### Description of the task
How many lines in the material below contain the string "robot"? Answer with the number alone.

======== Task data ========

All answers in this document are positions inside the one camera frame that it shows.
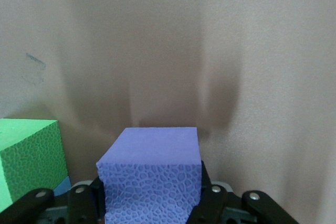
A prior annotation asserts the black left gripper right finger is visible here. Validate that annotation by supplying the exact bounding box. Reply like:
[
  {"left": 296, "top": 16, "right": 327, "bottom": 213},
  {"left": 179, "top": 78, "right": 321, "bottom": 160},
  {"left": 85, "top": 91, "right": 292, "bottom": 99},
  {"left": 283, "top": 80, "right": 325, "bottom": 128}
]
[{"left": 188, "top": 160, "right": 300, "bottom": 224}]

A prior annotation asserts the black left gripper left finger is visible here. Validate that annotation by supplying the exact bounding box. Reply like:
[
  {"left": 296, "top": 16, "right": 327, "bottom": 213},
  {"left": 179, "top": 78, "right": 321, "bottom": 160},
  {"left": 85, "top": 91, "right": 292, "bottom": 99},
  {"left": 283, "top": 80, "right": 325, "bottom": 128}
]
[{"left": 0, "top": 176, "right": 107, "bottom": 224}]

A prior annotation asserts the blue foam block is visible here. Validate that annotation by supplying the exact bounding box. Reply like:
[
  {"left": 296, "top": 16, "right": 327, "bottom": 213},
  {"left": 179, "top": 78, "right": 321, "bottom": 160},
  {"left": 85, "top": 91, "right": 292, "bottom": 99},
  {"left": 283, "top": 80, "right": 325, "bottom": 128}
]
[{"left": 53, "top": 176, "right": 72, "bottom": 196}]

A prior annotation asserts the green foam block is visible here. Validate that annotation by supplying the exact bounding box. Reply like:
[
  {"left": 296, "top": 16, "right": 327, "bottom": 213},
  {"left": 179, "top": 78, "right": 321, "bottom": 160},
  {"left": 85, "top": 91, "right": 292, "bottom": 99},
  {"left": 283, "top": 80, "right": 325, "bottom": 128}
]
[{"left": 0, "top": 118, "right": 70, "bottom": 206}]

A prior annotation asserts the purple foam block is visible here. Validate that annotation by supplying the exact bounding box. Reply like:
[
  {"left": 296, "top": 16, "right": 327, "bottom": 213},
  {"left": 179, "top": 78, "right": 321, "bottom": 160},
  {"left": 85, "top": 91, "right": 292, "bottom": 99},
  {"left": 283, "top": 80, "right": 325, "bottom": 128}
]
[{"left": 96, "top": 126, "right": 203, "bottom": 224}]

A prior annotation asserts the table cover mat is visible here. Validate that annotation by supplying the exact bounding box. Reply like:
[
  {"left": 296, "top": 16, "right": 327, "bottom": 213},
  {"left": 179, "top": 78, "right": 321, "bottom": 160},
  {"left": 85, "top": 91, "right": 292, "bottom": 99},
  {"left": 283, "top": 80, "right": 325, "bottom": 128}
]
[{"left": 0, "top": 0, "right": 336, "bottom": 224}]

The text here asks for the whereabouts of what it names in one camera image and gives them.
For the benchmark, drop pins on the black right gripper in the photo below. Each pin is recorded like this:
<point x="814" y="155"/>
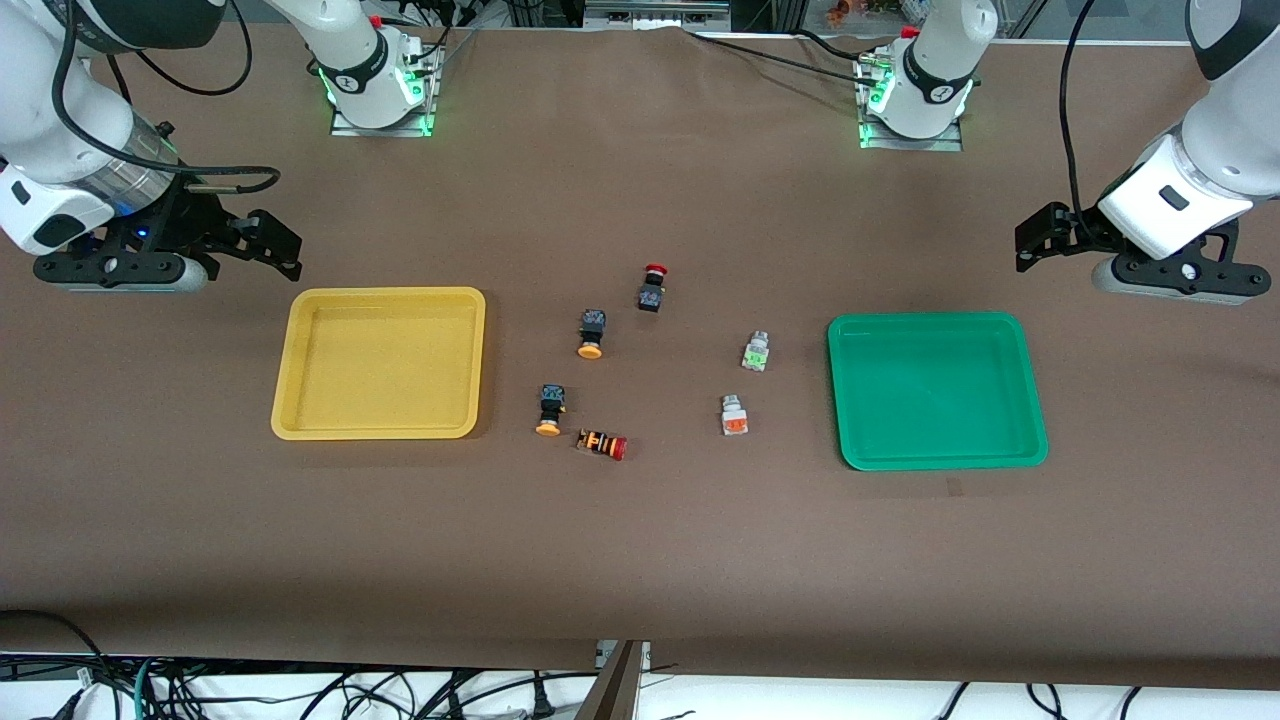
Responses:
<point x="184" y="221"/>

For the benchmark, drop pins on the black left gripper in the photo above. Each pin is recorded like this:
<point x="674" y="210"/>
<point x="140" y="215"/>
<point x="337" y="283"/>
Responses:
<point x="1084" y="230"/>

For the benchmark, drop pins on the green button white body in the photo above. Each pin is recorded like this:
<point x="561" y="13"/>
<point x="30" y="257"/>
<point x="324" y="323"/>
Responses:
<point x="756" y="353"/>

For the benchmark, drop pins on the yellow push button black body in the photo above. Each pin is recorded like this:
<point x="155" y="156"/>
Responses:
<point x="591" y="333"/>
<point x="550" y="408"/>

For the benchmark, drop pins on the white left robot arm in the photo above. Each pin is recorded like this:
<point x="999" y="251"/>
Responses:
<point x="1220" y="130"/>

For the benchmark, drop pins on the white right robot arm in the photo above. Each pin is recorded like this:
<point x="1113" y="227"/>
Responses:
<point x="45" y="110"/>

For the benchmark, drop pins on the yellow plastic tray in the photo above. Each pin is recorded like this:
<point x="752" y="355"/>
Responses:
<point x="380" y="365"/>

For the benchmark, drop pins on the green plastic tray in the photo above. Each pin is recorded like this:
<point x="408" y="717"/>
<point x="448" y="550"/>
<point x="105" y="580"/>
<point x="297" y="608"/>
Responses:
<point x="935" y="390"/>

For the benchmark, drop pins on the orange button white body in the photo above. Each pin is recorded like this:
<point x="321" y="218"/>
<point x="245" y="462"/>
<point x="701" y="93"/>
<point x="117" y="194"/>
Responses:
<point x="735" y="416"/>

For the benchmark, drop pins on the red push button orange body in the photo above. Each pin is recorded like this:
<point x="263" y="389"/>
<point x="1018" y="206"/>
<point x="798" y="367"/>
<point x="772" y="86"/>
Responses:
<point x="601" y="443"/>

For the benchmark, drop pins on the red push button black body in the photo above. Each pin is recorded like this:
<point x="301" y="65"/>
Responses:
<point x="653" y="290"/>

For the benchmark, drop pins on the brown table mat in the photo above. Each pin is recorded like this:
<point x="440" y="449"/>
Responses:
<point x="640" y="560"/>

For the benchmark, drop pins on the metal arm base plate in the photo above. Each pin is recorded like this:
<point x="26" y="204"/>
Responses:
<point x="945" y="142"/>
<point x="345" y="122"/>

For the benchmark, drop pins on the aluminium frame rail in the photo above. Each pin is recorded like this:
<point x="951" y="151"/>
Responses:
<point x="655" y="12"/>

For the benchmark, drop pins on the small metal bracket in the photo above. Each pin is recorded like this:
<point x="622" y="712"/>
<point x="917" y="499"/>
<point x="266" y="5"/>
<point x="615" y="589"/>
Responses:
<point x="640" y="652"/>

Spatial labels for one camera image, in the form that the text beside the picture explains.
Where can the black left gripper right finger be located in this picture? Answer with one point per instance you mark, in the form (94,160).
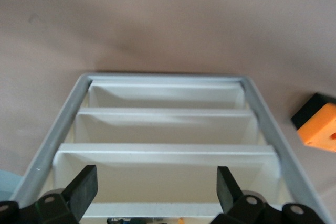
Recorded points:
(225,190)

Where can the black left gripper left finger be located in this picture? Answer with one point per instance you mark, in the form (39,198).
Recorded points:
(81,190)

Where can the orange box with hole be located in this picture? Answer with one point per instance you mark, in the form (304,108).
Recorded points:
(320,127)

========

### Exercise solution
2